**WHAT YOU SHOULD DO:** Produce a verbatim copy of the data below that contains no pictures.

(Stored records)
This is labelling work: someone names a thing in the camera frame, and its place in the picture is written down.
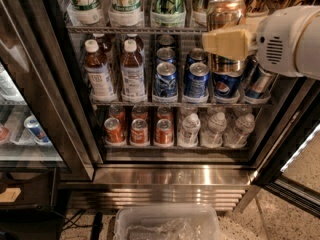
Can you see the rear left orange can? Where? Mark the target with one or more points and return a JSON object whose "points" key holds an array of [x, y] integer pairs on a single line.
{"points": [[117, 111]]}

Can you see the middle wire shelf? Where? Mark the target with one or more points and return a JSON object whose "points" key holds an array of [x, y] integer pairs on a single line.
{"points": [[179, 104]]}

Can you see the top wire shelf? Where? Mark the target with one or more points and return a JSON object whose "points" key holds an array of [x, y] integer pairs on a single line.
{"points": [[137, 30]]}

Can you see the bottom wire shelf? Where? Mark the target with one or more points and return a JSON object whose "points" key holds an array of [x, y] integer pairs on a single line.
{"points": [[153, 147]]}

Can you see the rear silver blue can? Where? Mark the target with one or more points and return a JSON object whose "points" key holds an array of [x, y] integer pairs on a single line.
{"points": [[250, 66]]}

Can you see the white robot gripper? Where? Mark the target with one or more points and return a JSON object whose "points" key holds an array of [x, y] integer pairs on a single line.
{"points": [[278, 39]]}

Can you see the rear middle orange can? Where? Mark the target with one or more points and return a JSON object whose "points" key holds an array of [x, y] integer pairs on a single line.
{"points": [[139, 112]]}

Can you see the tea bottle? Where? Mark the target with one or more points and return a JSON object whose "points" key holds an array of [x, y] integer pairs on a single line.
{"points": [[96, 66], [132, 70], [139, 42], [104, 45]]}

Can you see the front middle orange can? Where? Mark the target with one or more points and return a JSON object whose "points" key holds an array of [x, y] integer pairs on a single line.
{"points": [[139, 131]]}

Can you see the front right tea bottle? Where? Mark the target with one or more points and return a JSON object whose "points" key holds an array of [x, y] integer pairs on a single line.
{"points": [[132, 70]]}

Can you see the middle blue can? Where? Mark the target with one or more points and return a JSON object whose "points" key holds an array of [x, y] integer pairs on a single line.
{"points": [[165, 55]]}

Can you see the silver blue can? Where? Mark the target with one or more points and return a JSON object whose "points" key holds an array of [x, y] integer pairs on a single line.
{"points": [[250, 66], [259, 83]]}

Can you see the front left water bottle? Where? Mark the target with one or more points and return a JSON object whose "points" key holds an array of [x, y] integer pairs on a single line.
{"points": [[188, 134]]}

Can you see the front middle water bottle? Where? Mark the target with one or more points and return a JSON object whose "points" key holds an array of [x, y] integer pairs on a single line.
{"points": [[211, 136]]}

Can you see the clear plastic bin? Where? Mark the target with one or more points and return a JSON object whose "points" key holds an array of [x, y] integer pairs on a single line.
{"points": [[167, 222]]}

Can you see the orange gold soda can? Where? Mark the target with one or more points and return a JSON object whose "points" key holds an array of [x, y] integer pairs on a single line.
{"points": [[224, 17]]}

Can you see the blue can column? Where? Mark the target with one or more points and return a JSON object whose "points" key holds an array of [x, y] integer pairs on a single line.
{"points": [[196, 55], [196, 80]]}

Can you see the glass fridge door left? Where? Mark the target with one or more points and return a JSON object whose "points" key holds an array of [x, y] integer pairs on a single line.
{"points": [[37, 53]]}

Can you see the front right orange can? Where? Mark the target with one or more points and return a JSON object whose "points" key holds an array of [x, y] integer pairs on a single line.
{"points": [[164, 131]]}

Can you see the fridge vent grille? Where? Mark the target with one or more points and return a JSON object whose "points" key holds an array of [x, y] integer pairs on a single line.
{"points": [[113, 199]]}

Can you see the rear left tea bottle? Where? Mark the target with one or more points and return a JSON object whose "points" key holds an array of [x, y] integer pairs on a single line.
{"points": [[104, 45]]}

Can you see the front pepsi can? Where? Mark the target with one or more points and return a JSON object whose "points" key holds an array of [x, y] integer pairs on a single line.
{"points": [[226, 84]]}

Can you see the water bottle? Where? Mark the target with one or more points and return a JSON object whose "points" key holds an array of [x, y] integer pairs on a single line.
{"points": [[211, 136], [188, 134], [237, 134]]}

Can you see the front left tea bottle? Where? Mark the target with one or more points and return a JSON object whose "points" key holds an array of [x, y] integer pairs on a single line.
{"points": [[96, 66]]}

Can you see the can behind glass door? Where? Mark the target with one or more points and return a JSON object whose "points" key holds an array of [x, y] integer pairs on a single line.
{"points": [[34, 127]]}

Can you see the rear right tea bottle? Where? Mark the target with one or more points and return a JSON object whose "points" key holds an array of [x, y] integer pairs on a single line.
{"points": [[139, 42]]}

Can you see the open fridge door right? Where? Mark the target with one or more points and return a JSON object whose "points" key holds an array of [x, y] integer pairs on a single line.
{"points": [[292, 170]]}

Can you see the wire shelf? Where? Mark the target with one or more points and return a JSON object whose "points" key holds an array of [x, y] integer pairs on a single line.
{"points": [[179, 104], [153, 147], [137, 30]]}

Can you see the front right water bottle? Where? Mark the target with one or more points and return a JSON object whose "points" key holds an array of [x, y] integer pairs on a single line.
{"points": [[237, 134]]}

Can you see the front silver blue can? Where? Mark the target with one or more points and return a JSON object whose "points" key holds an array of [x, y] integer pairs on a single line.
{"points": [[259, 83]]}

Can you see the white green tall can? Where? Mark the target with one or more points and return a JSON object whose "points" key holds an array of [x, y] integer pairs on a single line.
{"points": [[126, 13]]}

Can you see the front left orange can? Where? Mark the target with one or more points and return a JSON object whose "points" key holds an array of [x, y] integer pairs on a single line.
{"points": [[113, 130]]}

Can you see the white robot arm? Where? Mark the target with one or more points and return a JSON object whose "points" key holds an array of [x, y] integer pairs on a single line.
{"points": [[286, 42]]}

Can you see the rear right orange can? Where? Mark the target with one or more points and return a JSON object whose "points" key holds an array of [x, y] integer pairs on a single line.
{"points": [[165, 112]]}

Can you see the white red tall can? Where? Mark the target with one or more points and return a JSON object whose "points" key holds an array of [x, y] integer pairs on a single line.
{"points": [[88, 12]]}

**SOLVED EXERCISE:**
This is labelling work: someone names a thing in the camera frame, and its place in the picture is written down.
Can you see the rear left orange can? Where? Mark the target with one or more points and return a JSON object whose "points" key holds an array of [x, y] integer pairs on a single line.
{"points": [[117, 111]]}

Can you see the middle wire shelf? Where? Mark the target with one or more points and return a JSON object whose "points" key holds an array of [x, y] integer pairs on a single line.
{"points": [[179, 104]]}

Can you see the top wire shelf? Where? Mark the target with one or more points and return a JSON object whose "points" key holds an array of [x, y] integer pairs on a single line.
{"points": [[137, 30]]}

Can you see the bottom wire shelf? Where? Mark the target with one or more points and return a JSON object whose "points" key holds an array of [x, y] integer pairs on a single line.
{"points": [[153, 147]]}

Can you see the rear silver blue can? Where? Mark the target with one or more points and return a JSON object whose "points" key holds an array of [x, y] integer pairs on a single line.
{"points": [[250, 66]]}

Can you see the white robot gripper? Where? Mark the target with one or more points and return a JSON object whose "points" key holds an array of [x, y] integer pairs on a single line.
{"points": [[278, 39]]}

Can you see the rear middle orange can? Where? Mark the target with one or more points and return a JSON object whose "points" key holds an array of [x, y] integer pairs on a single line.
{"points": [[139, 112]]}

Can you see the tea bottle? Where? Mark the target with one or more points and return a JSON object whose "points" key holds an array of [x, y] integer pairs on a single line.
{"points": [[96, 66], [132, 70], [139, 42], [104, 45]]}

Can you see the front middle orange can? Where? Mark the target with one or more points and return a JSON object whose "points" key holds an array of [x, y] integer pairs on a single line.
{"points": [[139, 131]]}

Can you see the front right tea bottle? Where? Mark the target with one or more points and return a JSON object whose "points" key holds an array of [x, y] integer pairs on a single line.
{"points": [[132, 70]]}

Can you see the middle blue can? Where? Mark the target with one or more points and return a JSON object whose "points" key holds an array of [x, y] integer pairs on a single line.
{"points": [[165, 55]]}

Can you see the silver blue can? Where? Mark the target with one or more points and return a JSON object whose "points" key holds an array of [x, y] integer pairs on a single line.
{"points": [[250, 66], [259, 83]]}

Can you see the front left water bottle? Where? Mark the target with one or more points and return a JSON object whose "points" key holds an array of [x, y] integer pairs on a single line.
{"points": [[188, 134]]}

Can you see the front middle water bottle? Where? Mark the target with one or more points and return a JSON object whose "points" key holds an array of [x, y] integer pairs on a single line.
{"points": [[211, 136]]}

Can you see the clear plastic bin? Where? Mark the target with one or more points and return a JSON object whose "points" key holds an array of [x, y] integer pairs on a single line.
{"points": [[167, 222]]}

Can you see the orange gold soda can? Where? Mark the target with one or more points and return a JSON object whose "points" key holds an array of [x, y] integer pairs on a single line.
{"points": [[224, 17]]}

Can you see the blue can column? Where? Mark the target with one or more points and return a JSON object whose "points" key holds an array of [x, y] integer pairs on a single line.
{"points": [[196, 55], [196, 80]]}

Can you see the glass fridge door left? Where? Mark the target with one or more points and return a JSON object whose "points" key holds an array of [x, y] integer pairs on a single line.
{"points": [[37, 53]]}

Can you see the front right orange can? Where? Mark the target with one or more points and return a JSON object whose "points" key holds an array of [x, y] integer pairs on a single line.
{"points": [[164, 131]]}

Can you see the fridge vent grille? Where? Mark the target with one or more points and return a JSON object whose "points" key holds an array of [x, y] integer pairs on a single line.
{"points": [[113, 199]]}

Can you see the rear left tea bottle? Where? Mark the target with one or more points and return a JSON object whose "points" key holds an array of [x, y] integer pairs on a single line.
{"points": [[104, 45]]}

Can you see the front pepsi can? Where? Mark the target with one or more points and return a JSON object whose "points" key holds an array of [x, y] integer pairs on a single line.
{"points": [[226, 84]]}

Can you see the water bottle? Where? Mark the target with one or more points and return a JSON object whose "points" key holds an array of [x, y] integer pairs on a single line.
{"points": [[211, 136], [188, 134], [237, 134]]}

Can you see the front left tea bottle? Where? Mark the target with one or more points and return a JSON object whose "points" key holds an array of [x, y] integer pairs on a single line.
{"points": [[96, 66]]}

Can you see the can behind glass door? Where? Mark the target with one or more points and return a JSON object whose "points" key holds an array of [x, y] integer pairs on a single line.
{"points": [[34, 127]]}

Can you see the rear right tea bottle? Where? Mark the target with one or more points and return a JSON object whose "points" key holds an array of [x, y] integer pairs on a single line.
{"points": [[139, 42]]}

Can you see the open fridge door right? Where? Mark the target with one or more points and return a JSON object whose "points" key holds an array of [x, y] integer pairs on a single line.
{"points": [[292, 170]]}

Can you see the wire shelf? Where? Mark the target with one or more points and return a JSON object whose "points" key holds an array of [x, y] integer pairs on a single line.
{"points": [[179, 104], [153, 147], [137, 30]]}

Can you see the front right water bottle? Where? Mark the target with one or more points and return a JSON object whose "points" key holds an array of [x, y] integer pairs on a single line.
{"points": [[237, 134]]}

Can you see the front silver blue can? Where? Mark the target with one or more points and return a JSON object whose "points" key holds an array of [x, y] integer pairs on a single line.
{"points": [[259, 83]]}

Can you see the white green tall can? Where? Mark the target with one or more points and return a JSON object whose "points" key holds an array of [x, y] integer pairs on a single line.
{"points": [[126, 13]]}

Can you see the front left orange can? Where? Mark the target with one or more points and return a JSON object whose "points" key holds an array of [x, y] integer pairs on a single line.
{"points": [[113, 130]]}

Can you see the white robot arm? Where? Mark the target with one or more points and return a JSON object whose "points" key holds an array of [x, y] integer pairs on a single line.
{"points": [[286, 42]]}

Can you see the rear right orange can? Where? Mark the target with one or more points and return a JSON object whose "points" key holds an array of [x, y] integer pairs on a single line.
{"points": [[165, 112]]}

Can you see the white red tall can? Where? Mark the target with one or more points and return a JSON object whose "points" key holds an array of [x, y] integer pairs on a single line.
{"points": [[88, 12]]}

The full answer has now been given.